- Exercise directions
An exact transcription of the listing, without its images, is what the answer must contain.
+ + + + + + +
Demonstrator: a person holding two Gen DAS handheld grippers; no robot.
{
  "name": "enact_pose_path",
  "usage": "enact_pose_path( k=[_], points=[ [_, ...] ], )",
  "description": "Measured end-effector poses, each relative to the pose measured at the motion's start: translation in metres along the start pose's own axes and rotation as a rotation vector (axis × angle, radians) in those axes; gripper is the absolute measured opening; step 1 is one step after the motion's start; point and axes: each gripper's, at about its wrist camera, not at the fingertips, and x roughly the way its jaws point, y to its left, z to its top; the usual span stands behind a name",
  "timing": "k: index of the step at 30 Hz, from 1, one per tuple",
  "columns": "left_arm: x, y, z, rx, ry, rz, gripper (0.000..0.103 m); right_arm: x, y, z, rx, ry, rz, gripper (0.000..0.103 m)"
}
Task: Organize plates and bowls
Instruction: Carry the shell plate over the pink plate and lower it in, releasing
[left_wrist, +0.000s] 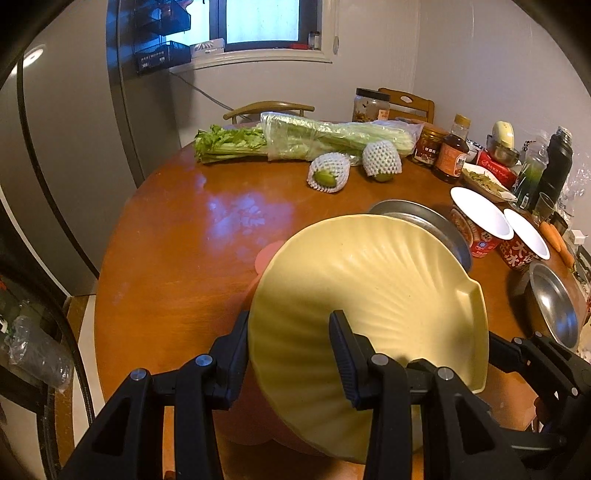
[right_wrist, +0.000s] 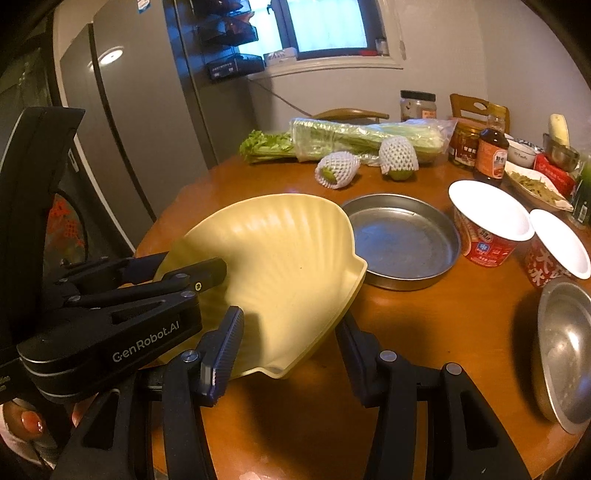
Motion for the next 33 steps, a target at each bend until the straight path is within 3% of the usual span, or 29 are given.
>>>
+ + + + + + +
- Finished exercise
Demonstrator: a person holding two Gen DAS handheld grippers; no robot.
{
  "name": "enact_pose_path",
  "usage": "enact_pose_path( k=[_], points=[ [_, ...] ], )",
  "description": "Measured end-effector poses, each relative to the pose measured at the motion's start: translation in metres along the start pose's own axes and rotation as a rotation vector (axis × angle, radians) in those axes; gripper is the absolute measured opening; step 1 is one step after the motion's start; point and axes: each gripper's, at about its wrist camera, not at the fingertips, and x roughly the way its jaws point, y to its left, z to its top; the usual span stands behind a name",
  "timing": "k: index of the step at 30 Hz, from 1, one per tuple",
  "columns": "left_arm: x, y, z, rx, ry, rz, gripper (0.000..0.103 m); right_arm: x, y, z, rx, ry, rz, gripper (0.000..0.103 m)"
}
Task: Organize plates and bowls
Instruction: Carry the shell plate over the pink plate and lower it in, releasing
[left_wrist, +0.000s] 
[right_wrist, +0.000s] 
Motion for the next 33 steps, a target at each bend until the straight path is within 3% of the usual span, or 29 are given.
>>>

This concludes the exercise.